Perhaps it's because they are so small, perhaps it's because they don't say much, babies especially those with older siblings can be constantly on the move or rushed or shushed. I'm a busy parent, I live in the real world but I could do with a reminder. Perhaps you could do with a reminder too. From some of my Montessori readings, here a few ways we can respect the baby. We can respect:
- Individual developmental needs - don't rush, push or force. Observe and follow the child's lead, provide an environment that is developmentally appropriate.
- Need for sleep, rest and play (active time) - strive for rhythm not forcing a schedule or routine, learn to read and follow cues.

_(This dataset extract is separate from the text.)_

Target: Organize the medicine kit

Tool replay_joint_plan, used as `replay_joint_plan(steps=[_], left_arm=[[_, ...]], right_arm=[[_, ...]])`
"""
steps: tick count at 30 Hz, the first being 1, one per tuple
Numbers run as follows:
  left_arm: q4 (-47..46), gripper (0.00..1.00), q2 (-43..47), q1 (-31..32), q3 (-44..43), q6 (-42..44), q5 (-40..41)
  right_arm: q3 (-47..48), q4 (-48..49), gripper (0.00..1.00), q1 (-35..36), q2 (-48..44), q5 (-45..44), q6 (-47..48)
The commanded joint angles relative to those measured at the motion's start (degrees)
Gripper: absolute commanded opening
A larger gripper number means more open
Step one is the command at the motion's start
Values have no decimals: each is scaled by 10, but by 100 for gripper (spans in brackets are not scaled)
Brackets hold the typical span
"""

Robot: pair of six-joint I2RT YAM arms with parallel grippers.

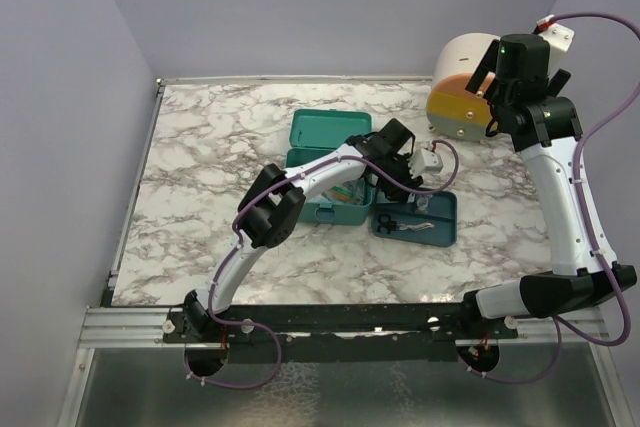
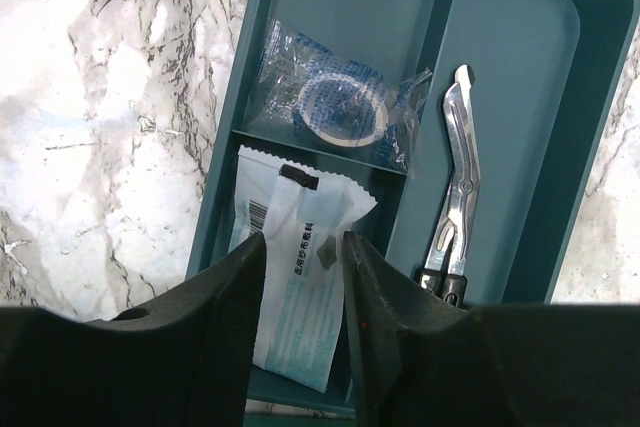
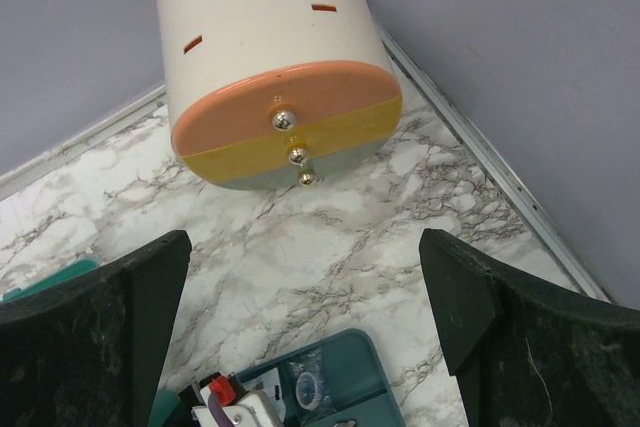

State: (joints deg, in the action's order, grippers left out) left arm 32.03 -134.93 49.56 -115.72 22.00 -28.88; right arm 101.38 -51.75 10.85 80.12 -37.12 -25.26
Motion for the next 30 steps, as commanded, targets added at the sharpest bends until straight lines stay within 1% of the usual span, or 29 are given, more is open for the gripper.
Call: replay_joint_plan(steps=[1, 8, 10, 17, 19, 24, 30], left_arm=[[12, 40, 21, -2, -12, 2, -13], [23, 41, 34, -2, -25, -1, -18], [25, 44, 39, -2, -31, -3, -26], [43, 45, 46, -2, -61, -14, -56], [53, 42, 52, -1, -56, -2, -74], [64, 26, 67, -1, -17, 28, -104], [80, 26, 62, 0, 12, 69, -118]], right_arm=[[-2, 20, 100, -3, -15, 12, -3], [-4, 22, 100, -3, -13, 16, -6], [-4, 23, 100, -3, -12, 18, -6], [-5, 27, 100, -3, -10, 22, -7], [-5, 28, 100, -3, -11, 21, -7], [-7, 27, 100, -3, -13, 22, -8], [-11, 21, 100, -3, -21, 18, -11]])
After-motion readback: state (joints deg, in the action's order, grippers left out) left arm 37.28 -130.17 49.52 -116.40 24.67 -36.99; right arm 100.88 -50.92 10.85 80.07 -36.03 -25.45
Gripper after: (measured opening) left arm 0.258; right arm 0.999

- Need for comfort, warmth and, security - respond to cues when given (no CIO), be attentive, allow the child to build trust in their environment and in those around them.
- Need for movement - provide time for free movement don't over-use devices that restrict movement and totally avoid those without purpose or need (like jumpers or similar baby walkers), provide a safe comfortable and warm movement area, provide clothing that doesn't restrict movement.
- Need for concentration - try not to break the child's concentration, provide an environment generally free from artificial distractions like television, provide uninterrupted free time.
- Need for gentle and considered tone and touch - we may be rushing, picking older children up from school or in the line at the supermarket, as much as possible use a well-considered tone and touch to the baby. Voice and touch are important ways we communicate with the child, voice (especially that of the mother's) can be particularly soothing to the very young child.
- Need for a strong ego, need for trust and a positive relationship with the environment - allow the child to be a participant and a collaborator with care activities such as washing, changing and dressing - ask for permission and wait for a response, inform the baby what is going on, what is going to happen next, do things "with the child", not "to the child".
- Need for integration and personalization (the child being in touch with body and mind) - this can be particularly relevant to feeding, respect the child's need to self-feed, even on the breast allow them to detach when fully satisfied (when/if possible), don't overfeed or force feed (unless medically advised), follow the child's cues. Try not to placate the infant with food or pacifiers - I find in reality there are some genuine exceptions especially in stressful circumstances but we can acknowledge this is not ideal.
It's important to remember that you, the parent or caregiver have needs too! I hope you find this reminder useful.